Les décideurs de mon pays ont répondu favorablement au souhait de l’acteur français Roger Hanin d’être enterré à Alger, lui qui est né dans cette ville et l’a quittée juste avant la Révolution. Il l’a gardée dans son cœur jusqu’à sa mort, comme ce fut également le cas pour ses parents et ses grands-parents, nés également à Alger.

Ceci n’est qu’une simple reconnaissance à l’égard d’un homme à qui Bouteflika a accordé la médaille d’honneur en 2000, une médaille dont peu d’illustres Algériens peuvent se targuer de l’avoir obtenue. Or, le bât blesse devant cette politique de deux poids deux mesures appliquée selon qu’on soit amis de l’Algérie ou son propre enfant. Ce « piston » est même appliqué pour les Algériens eux-mêmes, suivant leurs revenus, leur appartenance ou leur descendance….malheureusement le facteur « contributions au pays » n’est pas pris en considération.

Bouteflika avait décidé d’envoyer l’avion présidentiel en France pour ramener la dépouille du défunt acteur mais il s’est rétracté à la dernière minute, évitant un énième scandale. Roger Hanin a eu un accueil officiel dont peu de personnalités algériennes ont pu bénéficier. La plupart sont mortes et parties dans le silence le plus complet. Assia Djebar s’en est allée paisiblement et dans une telle discrétion comme le témoigne le transport de sa dépouille dans un avion d’Aigle Azur …aucun acte de naissance n’a été enregistré dans sa commune natale car elle n’était surement pas de ceux qu’on qualifierait d’opportuniste.

Les faits ne s’arrêtent pas là et l’histoire du système algérien est jonchée d’événements similaires qui ont méprisé des personnalités nationales toujours vivantes comme c’est le cas du leader Hocine Ait Ahmed, qui a préféré passer ses derniers jours loin du pays et de l’exploitation massive de son état de santé. Que dire du Moudjahid et ancien diplomate Mohamed El Mili qui a dû faire un appel aux autorités algériennes pour l’aider alors que son père et lui ont donné à l’Algérie ce que tant d’autres n’ont jamais donné mais jouissent de la liberté et des biens pour lesquels d’autres se sont tant battus.
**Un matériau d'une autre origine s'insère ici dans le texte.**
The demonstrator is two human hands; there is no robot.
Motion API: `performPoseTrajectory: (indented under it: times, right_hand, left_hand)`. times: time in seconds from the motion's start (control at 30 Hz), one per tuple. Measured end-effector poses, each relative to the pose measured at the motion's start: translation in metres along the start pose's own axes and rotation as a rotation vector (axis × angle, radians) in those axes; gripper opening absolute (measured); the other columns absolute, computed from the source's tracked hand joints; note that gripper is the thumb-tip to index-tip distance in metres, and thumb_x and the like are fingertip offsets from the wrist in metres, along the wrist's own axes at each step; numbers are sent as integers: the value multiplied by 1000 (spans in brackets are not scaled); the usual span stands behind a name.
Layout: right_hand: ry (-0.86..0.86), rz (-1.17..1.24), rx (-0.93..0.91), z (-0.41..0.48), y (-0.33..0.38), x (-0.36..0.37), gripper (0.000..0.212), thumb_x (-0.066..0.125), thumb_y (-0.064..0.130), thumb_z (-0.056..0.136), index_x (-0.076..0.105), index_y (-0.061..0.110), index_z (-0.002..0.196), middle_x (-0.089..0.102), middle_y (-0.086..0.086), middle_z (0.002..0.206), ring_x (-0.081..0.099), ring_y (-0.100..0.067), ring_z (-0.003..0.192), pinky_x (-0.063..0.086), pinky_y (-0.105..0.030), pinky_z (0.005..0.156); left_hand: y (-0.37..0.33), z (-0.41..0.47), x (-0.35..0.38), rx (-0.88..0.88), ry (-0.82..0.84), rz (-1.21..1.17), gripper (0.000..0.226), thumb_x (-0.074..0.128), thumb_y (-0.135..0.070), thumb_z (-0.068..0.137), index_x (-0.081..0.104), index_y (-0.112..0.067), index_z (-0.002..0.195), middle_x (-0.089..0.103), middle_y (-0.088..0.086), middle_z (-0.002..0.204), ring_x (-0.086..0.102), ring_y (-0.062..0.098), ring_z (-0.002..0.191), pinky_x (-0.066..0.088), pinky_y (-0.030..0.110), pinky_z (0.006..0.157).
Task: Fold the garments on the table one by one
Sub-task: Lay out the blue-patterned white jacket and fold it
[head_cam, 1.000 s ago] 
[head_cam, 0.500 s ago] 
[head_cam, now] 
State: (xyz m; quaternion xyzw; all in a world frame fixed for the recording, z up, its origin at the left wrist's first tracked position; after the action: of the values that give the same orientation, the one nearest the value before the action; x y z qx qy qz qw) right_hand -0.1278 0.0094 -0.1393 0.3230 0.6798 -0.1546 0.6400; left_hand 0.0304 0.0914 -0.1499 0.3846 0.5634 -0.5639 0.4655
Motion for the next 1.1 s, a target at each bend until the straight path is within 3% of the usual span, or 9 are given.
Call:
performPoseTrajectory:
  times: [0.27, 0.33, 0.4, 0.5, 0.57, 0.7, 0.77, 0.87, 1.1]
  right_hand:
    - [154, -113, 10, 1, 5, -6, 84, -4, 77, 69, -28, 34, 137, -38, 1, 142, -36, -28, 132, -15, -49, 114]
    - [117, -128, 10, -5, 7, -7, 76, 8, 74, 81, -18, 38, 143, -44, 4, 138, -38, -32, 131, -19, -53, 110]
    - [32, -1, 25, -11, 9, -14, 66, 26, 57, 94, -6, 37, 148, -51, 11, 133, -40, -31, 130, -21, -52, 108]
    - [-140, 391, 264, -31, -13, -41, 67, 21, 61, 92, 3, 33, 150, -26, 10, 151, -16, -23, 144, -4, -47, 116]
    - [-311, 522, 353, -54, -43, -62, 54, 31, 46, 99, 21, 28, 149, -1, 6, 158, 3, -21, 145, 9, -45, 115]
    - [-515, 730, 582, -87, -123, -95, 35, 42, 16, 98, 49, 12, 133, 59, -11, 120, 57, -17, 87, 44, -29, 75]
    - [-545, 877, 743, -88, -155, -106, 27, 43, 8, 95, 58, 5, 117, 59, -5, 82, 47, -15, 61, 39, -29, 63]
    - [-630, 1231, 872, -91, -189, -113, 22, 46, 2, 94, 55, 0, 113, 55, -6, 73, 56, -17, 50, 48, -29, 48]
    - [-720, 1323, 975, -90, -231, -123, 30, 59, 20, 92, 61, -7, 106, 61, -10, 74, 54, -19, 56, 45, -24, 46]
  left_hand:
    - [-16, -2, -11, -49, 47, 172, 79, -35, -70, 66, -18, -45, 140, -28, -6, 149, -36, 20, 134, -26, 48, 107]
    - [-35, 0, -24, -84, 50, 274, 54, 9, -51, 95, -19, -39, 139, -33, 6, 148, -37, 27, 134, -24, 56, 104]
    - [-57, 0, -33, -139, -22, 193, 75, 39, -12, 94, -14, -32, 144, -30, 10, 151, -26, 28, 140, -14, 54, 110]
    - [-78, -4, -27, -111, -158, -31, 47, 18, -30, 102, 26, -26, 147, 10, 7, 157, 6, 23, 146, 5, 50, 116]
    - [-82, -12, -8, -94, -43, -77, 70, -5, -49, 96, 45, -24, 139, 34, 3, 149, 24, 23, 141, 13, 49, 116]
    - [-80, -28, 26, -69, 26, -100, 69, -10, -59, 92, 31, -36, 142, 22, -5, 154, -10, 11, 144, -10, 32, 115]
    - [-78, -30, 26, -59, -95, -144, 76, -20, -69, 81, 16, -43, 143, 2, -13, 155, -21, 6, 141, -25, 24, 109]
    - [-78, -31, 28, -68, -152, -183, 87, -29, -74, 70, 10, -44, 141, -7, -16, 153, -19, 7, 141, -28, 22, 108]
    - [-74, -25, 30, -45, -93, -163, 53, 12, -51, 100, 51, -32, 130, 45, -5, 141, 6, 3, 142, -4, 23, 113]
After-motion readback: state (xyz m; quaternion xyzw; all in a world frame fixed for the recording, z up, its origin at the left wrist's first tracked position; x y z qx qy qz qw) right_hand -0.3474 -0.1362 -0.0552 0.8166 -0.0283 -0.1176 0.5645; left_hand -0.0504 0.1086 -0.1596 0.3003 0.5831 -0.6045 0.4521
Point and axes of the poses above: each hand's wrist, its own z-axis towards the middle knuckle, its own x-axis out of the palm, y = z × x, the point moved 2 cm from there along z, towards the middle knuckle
Le mépris, le manque de reconnaissance, et cette politique de deux poids deux mesures se sont érigés en culture pratiquée par le Président et ses ministres, les directeurs, chef de partis, organisations, associations et autres sociétés civiles. Elle s’est même transformée en complexe dont on continuera à en souffrir et à en pâtir si nous nous ne nous remettons pas en question pour comprendre et savoir comment traiter autrui convenablement pendant et après leur départ.

Aucun d’entre nous ne rejette une quelconque reconnaissance envers tous ceux qui nous respectent et nous aiment, des amis de l’Algérie qui ont soutenu son peuple, sa révolution et ont soutenu sa cause au cours de l’histoire mais personne ne peut accepter que les enfants du pays tels les moudjahidines, hommes de lettres, et autres artistes soient traités de façon méprisante. Une telle culture du mépris ne peut rien générer de bon.

Les Algériens doivent apprendre et grandir dans une culture de considération et de respect des illustres et des grands du pays, ceux qui se sont battus pour lui sans attendre rien en retour et sans prendre en considération leur appartenance ou leur soutien à un régime ou un autre, ni leur lieu de naissance car l’amour du pays et ce sentiment de lui appartenir est aussi large que rien, ni même les frontières ne peuvent le contenir.